_What the task requires_
Below are the records; locate each line with the word "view" and copy it.

Extracted records
▬▬▬▬▬▬

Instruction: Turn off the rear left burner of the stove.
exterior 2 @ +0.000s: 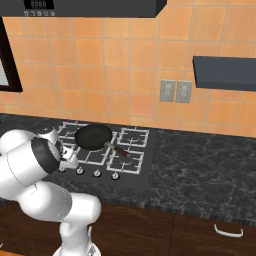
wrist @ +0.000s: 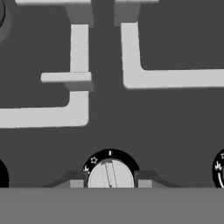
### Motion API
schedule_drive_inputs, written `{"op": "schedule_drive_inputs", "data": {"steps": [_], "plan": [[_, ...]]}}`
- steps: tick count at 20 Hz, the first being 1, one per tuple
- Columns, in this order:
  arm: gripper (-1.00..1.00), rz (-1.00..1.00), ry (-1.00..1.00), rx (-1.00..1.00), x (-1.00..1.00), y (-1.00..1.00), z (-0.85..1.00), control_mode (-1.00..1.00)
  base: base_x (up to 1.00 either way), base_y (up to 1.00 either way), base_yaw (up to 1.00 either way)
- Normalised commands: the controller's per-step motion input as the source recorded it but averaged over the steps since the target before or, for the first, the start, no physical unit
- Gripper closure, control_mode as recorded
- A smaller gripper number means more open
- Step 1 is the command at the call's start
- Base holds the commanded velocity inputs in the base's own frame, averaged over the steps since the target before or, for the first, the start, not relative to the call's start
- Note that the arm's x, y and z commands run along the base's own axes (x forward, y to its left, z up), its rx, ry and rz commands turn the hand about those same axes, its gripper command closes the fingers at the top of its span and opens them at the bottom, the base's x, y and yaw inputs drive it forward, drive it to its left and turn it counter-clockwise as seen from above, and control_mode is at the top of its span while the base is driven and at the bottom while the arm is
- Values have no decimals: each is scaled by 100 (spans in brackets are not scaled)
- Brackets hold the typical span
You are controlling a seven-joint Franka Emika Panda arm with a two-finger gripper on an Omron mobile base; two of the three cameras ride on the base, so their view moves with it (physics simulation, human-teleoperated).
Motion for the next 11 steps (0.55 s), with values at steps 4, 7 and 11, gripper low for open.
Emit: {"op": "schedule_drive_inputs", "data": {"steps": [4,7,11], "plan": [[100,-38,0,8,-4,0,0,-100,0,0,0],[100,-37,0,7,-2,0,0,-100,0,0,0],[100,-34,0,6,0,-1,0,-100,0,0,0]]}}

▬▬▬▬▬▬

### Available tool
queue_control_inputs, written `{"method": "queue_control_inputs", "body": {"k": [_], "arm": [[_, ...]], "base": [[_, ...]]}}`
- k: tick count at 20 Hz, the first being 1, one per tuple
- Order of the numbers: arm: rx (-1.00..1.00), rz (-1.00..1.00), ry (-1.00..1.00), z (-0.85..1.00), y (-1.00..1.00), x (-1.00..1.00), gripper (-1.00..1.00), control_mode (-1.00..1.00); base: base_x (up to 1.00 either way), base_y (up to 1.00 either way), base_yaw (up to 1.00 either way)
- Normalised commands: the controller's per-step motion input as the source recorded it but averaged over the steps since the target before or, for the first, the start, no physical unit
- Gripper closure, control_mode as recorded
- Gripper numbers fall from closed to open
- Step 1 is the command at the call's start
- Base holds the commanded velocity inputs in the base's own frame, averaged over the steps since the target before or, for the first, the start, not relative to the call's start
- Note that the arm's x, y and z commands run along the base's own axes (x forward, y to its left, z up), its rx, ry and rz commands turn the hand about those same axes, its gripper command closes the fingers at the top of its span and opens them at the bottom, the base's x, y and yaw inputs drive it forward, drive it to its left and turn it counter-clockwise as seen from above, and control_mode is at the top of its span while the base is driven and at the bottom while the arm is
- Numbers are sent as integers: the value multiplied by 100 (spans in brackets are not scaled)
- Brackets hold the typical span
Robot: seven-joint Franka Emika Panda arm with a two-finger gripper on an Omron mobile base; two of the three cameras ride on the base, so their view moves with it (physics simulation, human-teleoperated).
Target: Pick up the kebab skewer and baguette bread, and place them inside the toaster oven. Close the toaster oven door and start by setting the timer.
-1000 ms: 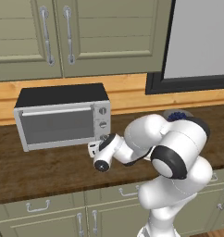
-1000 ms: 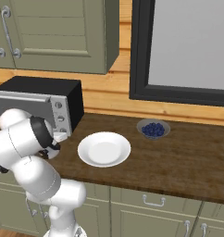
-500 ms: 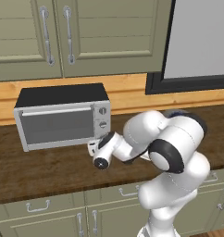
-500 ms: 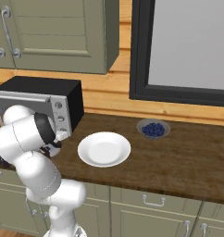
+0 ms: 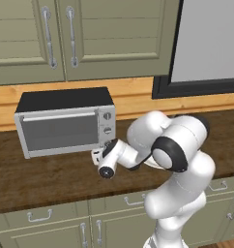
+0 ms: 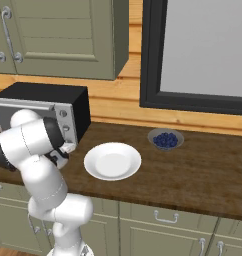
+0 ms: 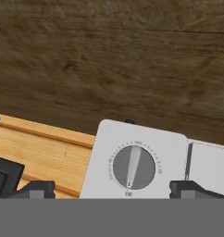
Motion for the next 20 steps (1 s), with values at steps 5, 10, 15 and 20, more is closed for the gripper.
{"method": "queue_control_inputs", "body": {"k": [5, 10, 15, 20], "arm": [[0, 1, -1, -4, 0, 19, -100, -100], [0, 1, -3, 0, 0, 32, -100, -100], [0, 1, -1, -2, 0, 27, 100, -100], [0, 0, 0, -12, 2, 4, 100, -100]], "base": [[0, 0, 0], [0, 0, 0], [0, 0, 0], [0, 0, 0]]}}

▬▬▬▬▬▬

_Problem solution_
You are controlling a seven-joint Franka Emika Panda arm with a two-finger gripper on an Omron mobile base; two of the three cameras ride on the base, so their view moves with it (physics simulation, human-teleoperated).
Robot: seven-joint Franka Emika Panda arm with a two-finger gripper on an Omron mobile base; two of the three cameras ride on the base, so their view moves with it (physics simulation, human-teleoperated).

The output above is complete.